● Task:
The expected output is the complete listing, unchanged.

━━━ Material provided

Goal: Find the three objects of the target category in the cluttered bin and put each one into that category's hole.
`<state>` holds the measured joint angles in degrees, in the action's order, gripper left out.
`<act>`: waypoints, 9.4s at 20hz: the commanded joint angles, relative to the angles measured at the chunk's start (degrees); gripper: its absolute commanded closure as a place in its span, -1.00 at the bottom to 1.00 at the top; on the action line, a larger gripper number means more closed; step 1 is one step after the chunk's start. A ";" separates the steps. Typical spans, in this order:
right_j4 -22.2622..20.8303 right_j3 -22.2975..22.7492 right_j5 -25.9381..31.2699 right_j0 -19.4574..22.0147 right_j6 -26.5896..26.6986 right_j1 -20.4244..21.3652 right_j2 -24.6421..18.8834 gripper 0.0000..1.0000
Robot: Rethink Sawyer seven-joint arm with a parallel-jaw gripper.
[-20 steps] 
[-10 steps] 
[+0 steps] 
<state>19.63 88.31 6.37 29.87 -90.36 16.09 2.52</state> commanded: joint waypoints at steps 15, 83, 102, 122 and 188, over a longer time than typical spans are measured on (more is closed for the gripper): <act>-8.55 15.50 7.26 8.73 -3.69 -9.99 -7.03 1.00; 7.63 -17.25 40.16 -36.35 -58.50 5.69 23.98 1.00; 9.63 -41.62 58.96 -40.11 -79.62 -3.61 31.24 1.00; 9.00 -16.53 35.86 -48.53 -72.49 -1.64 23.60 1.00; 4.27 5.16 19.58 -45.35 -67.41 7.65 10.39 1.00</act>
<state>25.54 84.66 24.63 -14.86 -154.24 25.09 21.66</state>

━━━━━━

● Solution to this exercise:
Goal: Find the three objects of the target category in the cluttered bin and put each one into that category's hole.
`<state>` holds the measured joint angles in degrees, in the action's order, gripper left out.
`<act>`: waypoints, 9.4s at 20hz: the commanded joint angles, relative to the angles measured at the chunk's start (degrees); gripper: its absolute commanded closure as a place in its span, -1.00 at the bottom to 1.00 at the top; on the action line, a larger gripper number means more closed; step 1 is one step after the chunk's start. A ";" separates the steps. Typical spans, in this order:
right_j4 -22.2622..20.8303 right_j3 -22.2975..22.7492 right_j5 -25.9381..31.2699 right_j0 -19.4574..22.0147 right_j6 -26.5896..26.6986 right_j1 -20.4244..21.3652 right_j2 -24.6421..18.8834 gripper 0.0000..1.0000
Robot: Rethink Sawyer seven-joint arm with a parallel-jaw gripper.
[-20 steps] 
[-10 steps] 
[+0 steps] 
<state>19.63 88.31 6.37 29.87 -90.36 16.09 2.52</state> commanded: joint waypoints at steps 15, 83, 102, 122 and 188, over a longer time than typical spans are measured on (more is closed for the gripper): <act>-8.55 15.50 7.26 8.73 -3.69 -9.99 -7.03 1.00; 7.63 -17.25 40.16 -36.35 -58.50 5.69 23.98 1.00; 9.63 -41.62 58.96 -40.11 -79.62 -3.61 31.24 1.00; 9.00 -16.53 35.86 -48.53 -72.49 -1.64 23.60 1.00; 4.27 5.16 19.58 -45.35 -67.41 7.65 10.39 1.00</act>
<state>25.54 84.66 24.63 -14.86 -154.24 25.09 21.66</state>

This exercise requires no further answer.